▸ **Task requirements**: Retype, exactly as they appear below, the lines between the line holding "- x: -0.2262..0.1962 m" and the line holding "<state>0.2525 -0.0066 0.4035", both ends included.

[Collected data]
____
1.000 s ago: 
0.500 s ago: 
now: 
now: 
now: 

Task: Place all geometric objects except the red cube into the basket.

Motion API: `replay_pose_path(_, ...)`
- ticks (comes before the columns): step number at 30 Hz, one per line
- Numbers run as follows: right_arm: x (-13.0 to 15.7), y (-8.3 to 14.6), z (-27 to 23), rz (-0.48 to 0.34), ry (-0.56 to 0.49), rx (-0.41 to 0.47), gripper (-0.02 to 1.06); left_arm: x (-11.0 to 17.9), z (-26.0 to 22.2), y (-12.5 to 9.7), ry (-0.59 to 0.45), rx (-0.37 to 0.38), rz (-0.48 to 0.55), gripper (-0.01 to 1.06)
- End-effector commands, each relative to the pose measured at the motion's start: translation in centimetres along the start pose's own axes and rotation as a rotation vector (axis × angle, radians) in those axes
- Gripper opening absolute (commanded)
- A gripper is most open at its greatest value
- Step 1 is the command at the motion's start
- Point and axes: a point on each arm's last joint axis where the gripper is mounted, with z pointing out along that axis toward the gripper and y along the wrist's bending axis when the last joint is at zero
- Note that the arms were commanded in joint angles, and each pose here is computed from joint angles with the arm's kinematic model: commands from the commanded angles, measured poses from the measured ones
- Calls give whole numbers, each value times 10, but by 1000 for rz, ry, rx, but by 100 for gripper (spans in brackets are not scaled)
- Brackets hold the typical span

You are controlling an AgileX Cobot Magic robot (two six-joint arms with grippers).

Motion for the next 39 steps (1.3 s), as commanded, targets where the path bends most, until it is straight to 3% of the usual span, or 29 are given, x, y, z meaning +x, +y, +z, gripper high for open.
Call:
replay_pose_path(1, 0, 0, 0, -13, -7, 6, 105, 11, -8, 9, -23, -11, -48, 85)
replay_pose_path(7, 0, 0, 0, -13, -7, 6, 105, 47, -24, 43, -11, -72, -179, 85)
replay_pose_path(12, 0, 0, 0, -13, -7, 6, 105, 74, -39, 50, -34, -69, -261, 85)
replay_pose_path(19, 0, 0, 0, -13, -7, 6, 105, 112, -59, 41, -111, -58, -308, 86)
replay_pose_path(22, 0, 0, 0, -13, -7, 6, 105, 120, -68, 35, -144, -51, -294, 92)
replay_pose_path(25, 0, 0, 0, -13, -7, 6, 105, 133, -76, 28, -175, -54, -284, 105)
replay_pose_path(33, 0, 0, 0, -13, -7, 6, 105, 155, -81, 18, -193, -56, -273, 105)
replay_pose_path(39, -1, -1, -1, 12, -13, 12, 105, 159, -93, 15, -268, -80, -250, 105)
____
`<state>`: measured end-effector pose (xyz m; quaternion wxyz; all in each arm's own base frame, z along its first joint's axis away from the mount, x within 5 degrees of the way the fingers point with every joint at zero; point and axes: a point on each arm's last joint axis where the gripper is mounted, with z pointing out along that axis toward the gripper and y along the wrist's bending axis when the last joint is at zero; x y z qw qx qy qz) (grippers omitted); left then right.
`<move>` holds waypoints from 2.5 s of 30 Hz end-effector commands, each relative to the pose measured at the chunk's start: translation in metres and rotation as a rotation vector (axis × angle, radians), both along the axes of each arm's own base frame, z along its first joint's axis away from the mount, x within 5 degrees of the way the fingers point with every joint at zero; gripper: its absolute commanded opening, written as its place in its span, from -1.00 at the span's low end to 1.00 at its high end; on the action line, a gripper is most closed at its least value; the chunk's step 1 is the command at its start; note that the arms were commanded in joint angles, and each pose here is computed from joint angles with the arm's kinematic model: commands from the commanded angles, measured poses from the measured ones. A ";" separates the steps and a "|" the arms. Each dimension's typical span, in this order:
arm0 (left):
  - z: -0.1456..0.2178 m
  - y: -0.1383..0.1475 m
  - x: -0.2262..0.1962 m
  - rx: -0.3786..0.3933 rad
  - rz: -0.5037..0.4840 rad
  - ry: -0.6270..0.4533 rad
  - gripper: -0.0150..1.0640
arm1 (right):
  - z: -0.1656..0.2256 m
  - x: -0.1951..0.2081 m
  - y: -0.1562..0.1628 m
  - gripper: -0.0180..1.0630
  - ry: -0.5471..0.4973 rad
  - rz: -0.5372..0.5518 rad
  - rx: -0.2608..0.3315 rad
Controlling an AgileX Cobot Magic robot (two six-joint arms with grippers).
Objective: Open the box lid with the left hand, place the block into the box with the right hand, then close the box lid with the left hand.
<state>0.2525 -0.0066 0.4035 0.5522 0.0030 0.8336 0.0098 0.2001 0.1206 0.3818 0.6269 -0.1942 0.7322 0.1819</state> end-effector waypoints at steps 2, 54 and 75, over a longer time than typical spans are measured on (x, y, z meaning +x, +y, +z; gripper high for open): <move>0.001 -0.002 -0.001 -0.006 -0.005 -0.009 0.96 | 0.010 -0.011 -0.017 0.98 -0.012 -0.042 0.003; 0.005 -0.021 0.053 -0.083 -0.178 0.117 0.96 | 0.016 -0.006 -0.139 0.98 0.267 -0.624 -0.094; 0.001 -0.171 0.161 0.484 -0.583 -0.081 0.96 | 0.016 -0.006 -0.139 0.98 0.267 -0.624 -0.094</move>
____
▸ **Exercise solution**:
  - x: -0.2262..0.1962 m
  - rx: -0.3786..0.3933 rad
  - rz: -0.5037..0.4840 rad
  - ry: -0.6270..0.4533 rad
  - gripper: -0.0150..1.0640
arm1 (right):
  - z: -0.1656..0.2256 m
  - x: -0.1951..0.2081 m
  - y: -0.1562..0.1628 m
  - gripper: -0.0180..1.0630
  - ry: -0.5471..0.4973 rad
  - rz: -0.5372..0.5518 rad
  - rx: -0.2608..0.3315 rad
Controlling an AgileX Cobot Magic robot (two six-joint arms with grippers).
Objective: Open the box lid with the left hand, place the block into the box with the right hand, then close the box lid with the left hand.
<state>0.2525 -0.0066 0.4035 0.5522 0.0030 0.8336 0.0098 0.2001 0.1206 0.3818 0.6269 -0.1942 0.7322 0.1819</state> end-effector waypoints at steps 2, 54 and 75, over a longer time than typical spans are measured on (x, y, z meaning +x, +y, +z; gripper high for open): <move>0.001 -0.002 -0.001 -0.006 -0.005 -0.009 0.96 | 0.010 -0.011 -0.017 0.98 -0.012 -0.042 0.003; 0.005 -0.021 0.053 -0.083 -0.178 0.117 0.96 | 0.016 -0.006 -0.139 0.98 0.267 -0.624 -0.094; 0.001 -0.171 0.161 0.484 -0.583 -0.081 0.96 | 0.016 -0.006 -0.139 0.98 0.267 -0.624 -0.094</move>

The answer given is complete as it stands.